Preferably, in the boiling step, 2-6 parts of water are used per 1 part of the fibrous cellulose material with the additional components.

Furthermore, in a preferable embodiment, the step of forming the resultant mass comprises pouring it into molds at a temperature of said mass of between 50 and 80° C. under pressure between 1 and 2 atm.

Said range of the temperature values ensures required fluidity and plasticity of the biomass for pouring, while said range of pressure values ensures uniform density and rigidity of the biomaterial, thereby enhancing binding of the fibers and removing air bubbles. These ranges are selected for achievement of a balance between the optimal processing of the biomaterial and preservation of properties of the natural components, thereby ensuring high quality of the final product.

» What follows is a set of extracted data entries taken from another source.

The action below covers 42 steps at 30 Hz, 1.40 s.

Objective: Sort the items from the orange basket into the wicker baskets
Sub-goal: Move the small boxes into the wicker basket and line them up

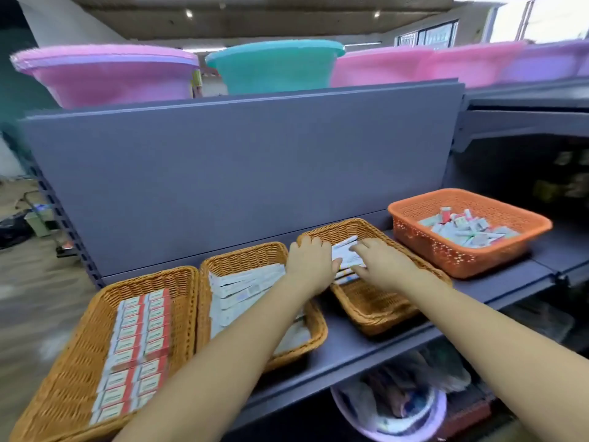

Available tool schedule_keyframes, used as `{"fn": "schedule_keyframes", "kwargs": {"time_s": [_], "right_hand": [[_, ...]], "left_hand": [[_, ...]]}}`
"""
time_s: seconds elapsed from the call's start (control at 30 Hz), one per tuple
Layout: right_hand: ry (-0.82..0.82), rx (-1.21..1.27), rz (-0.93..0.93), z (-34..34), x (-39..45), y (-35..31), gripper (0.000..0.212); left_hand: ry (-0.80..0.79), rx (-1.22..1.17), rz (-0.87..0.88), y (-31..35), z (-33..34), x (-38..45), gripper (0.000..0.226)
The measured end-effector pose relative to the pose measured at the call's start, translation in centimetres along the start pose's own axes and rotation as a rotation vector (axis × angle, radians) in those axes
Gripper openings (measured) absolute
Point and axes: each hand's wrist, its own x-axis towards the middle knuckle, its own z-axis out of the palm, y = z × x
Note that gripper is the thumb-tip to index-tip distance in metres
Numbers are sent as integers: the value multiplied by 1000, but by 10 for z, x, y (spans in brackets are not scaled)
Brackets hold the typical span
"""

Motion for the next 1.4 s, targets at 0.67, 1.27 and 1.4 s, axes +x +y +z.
{"fn": "schedule_keyframes", "kwargs": {"time_s": [0.67,1.27,1.4], "right_hand": [[-72,-41,352,-23,8,225,52],[-224,-18,148,-14,52,358,14],[-185,-30,145,-9,53,361,18]], "left_hand": [[19,-71,256,158,-2,172,47],[-252,-239,73,280,28,298,35],[-338,-370,24,290,36,312,35]]}}
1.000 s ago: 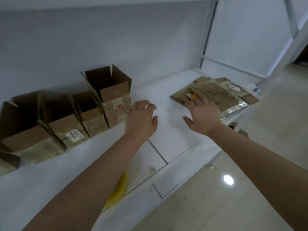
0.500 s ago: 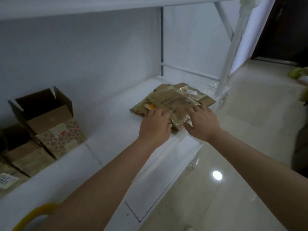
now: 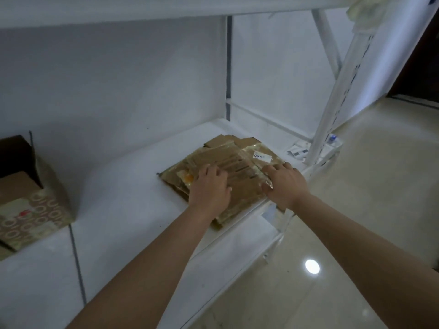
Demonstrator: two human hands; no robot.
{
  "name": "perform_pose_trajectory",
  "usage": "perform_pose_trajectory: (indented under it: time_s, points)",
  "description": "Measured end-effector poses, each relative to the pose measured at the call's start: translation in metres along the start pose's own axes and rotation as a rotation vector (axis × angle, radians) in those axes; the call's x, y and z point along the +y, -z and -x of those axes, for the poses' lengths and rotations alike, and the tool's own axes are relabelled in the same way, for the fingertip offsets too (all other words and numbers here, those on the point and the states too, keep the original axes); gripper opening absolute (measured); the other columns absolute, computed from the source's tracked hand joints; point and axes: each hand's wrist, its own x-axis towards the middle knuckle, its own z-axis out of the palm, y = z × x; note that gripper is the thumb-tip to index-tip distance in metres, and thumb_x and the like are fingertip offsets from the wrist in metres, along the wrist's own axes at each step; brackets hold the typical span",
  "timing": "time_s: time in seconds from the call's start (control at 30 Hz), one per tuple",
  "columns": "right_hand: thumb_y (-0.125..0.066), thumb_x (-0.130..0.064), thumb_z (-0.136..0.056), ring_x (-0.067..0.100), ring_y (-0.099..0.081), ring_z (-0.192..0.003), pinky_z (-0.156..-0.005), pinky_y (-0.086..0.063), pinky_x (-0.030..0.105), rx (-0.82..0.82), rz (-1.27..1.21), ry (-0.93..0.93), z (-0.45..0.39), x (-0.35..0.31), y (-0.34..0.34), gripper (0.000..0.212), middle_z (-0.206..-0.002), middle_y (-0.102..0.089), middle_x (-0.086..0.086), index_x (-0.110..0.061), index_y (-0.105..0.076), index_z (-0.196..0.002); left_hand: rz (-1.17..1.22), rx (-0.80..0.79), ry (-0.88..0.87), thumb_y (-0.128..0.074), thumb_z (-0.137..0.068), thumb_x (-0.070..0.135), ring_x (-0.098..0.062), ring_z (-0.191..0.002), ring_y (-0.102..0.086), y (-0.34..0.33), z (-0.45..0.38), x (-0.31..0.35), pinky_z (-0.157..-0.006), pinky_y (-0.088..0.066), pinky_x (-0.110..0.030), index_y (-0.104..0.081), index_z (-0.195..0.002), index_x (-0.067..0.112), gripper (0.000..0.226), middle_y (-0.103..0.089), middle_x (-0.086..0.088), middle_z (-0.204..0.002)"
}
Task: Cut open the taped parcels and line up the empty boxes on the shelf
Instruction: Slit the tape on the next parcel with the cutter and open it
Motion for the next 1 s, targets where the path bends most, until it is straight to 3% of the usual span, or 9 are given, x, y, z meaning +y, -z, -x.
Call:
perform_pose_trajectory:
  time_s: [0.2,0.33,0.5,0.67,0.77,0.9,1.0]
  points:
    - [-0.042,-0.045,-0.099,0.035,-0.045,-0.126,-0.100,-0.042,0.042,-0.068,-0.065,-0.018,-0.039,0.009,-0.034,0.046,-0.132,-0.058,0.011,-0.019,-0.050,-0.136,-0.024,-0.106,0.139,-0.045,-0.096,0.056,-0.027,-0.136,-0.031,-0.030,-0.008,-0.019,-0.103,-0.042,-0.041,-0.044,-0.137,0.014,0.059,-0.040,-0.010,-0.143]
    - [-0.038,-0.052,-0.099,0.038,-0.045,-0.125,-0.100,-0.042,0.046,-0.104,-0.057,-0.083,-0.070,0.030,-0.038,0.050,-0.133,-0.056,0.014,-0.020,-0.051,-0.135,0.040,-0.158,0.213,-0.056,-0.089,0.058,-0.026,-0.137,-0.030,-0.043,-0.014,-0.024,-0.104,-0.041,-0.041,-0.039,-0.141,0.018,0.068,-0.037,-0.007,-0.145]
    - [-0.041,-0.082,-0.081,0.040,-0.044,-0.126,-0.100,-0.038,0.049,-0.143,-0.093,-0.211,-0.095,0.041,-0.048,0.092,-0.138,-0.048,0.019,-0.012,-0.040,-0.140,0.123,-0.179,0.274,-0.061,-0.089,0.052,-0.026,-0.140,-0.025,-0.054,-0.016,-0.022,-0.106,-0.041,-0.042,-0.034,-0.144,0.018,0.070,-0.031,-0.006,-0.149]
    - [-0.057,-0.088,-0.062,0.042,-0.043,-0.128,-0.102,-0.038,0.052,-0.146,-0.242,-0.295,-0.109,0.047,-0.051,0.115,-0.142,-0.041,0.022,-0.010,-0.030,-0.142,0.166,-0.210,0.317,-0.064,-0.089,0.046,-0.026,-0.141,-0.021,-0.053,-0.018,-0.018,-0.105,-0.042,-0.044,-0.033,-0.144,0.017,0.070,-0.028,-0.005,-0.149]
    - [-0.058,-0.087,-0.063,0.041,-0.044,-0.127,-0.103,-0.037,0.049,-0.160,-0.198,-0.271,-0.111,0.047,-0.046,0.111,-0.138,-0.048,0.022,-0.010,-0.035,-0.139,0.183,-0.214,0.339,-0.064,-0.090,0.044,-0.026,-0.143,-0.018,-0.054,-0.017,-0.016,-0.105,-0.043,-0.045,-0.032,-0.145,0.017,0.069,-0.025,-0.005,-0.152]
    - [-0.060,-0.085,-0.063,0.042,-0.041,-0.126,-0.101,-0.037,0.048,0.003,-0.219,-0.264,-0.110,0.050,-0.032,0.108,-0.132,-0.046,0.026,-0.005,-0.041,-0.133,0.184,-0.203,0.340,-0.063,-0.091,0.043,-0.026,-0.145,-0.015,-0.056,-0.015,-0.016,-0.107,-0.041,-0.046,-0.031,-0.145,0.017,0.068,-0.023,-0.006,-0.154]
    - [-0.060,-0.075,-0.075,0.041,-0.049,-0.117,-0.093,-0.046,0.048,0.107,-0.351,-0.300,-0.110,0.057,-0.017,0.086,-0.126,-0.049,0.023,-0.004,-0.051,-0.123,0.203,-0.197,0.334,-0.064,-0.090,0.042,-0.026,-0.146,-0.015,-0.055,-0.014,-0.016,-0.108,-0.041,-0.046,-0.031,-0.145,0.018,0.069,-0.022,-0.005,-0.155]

Preferably, the step of drying the packaging biomaterial is performed at a temperature between 25 and 75° C. during 72-(4-6) hours respectively. The combination of the temperature and the drying time allows to set the process depending on the requirements as to the final product. If a more delicate approach for preservation of the natural properties of the material is required, lower temperatures and longer drying shall be used. In order to accelerate the process, higher temperatures and shorter time are used. Furthermore, the selection of higher temperatures from the range allows to reduce the process duration that may facilitate energy saving and increase of productivity.

One of specific embodiments of the claimed method for manufacturing the biomaterial, in particular, a cardboard packaging biomaterial, will be described herein below.

Firstly, 6 kg of the fibrous cellulose material comprising corn tops, straw and sunflower tops are ground to a powder state and treated with an ultraviolet radiation in order to remove fungi. Then, the ground material is mixed in a mixer with additional components, namely, 2 kg of clay, 0.5 kg of calcium carbonate (CaCO₃), 0.2 kg of natural glycerol, 0.3 kg of natural gelatin, 0.5 kg of lignin, 0.5 kg natural collagen, 0.5 kg of casein and 20 l of water. An order of mixing the materials has no importance. The obtained mixture is loaded into an autoclave and boiled during 4 hours at a temperature of 120° C. and under pressure of 3 atm. Then, the resultant mass is cooled down, preferably, owing to chilling thereof, and formed by pouring into molds at a temperature of said mass of 70° C. under pressure of 2 atm in a forming apparatus. The last step comprises drying the packaging biomaterial at a temperature of 22° C. during 36 hours.

Said method allowed to produce the cardboard packaging biomaterial having the following qualitative and quantitative composition, in wt. %:

• • cellulose fibers 60
  • clay 15
  • calcium carbonate (CaCO₃) 5
  • lignin 5
  • natural glycerol 2
  • natural gelatin 3
  • natural collagen 5
  • casein 5.

The produced cardboard packaging biomaterial is characterized by the following values of characteristics:

• • thickness is 0.5 mm,
  • density is 450 g/m².

In order to manufacture 1 ton of the claimed packaging biomaterial using the claimed method, up to 6 tons of water and up to 90 kWt of electrical energy are required, while in order to manufacture 1 ton of wood paper, as mentioned above, from 30 to 150 tons of water and 4 MWt of electrical energy are required.

The final biomaterial is used for packaging various industrial goods, food products in glasshouse, farmer and agricultural enterprises.

Thus, the packaging biomaterial that is characterized by complete degradation and, thus, lack of environmental impact, is developed. Furthermore, the method for manufacturing said packaging biomaterial is developed, the method is characterized by lack of harmful manufacturing by-products and use of renewable sources of cellulose at steps thereof.

Therefore, the packaging biomaterial is developed, and the composition of the packaging biomaterial allows achievement of the technical effect that lies in complete 100% biodegradation of said biomaterial and removal of its negative environmental impact.

Furthermore, the method for manufacturing said packaging biomaterial is developed, the method is characterized by lack of harmful manufacturing by-products and use of renewable sources of cellulose at steps thereof.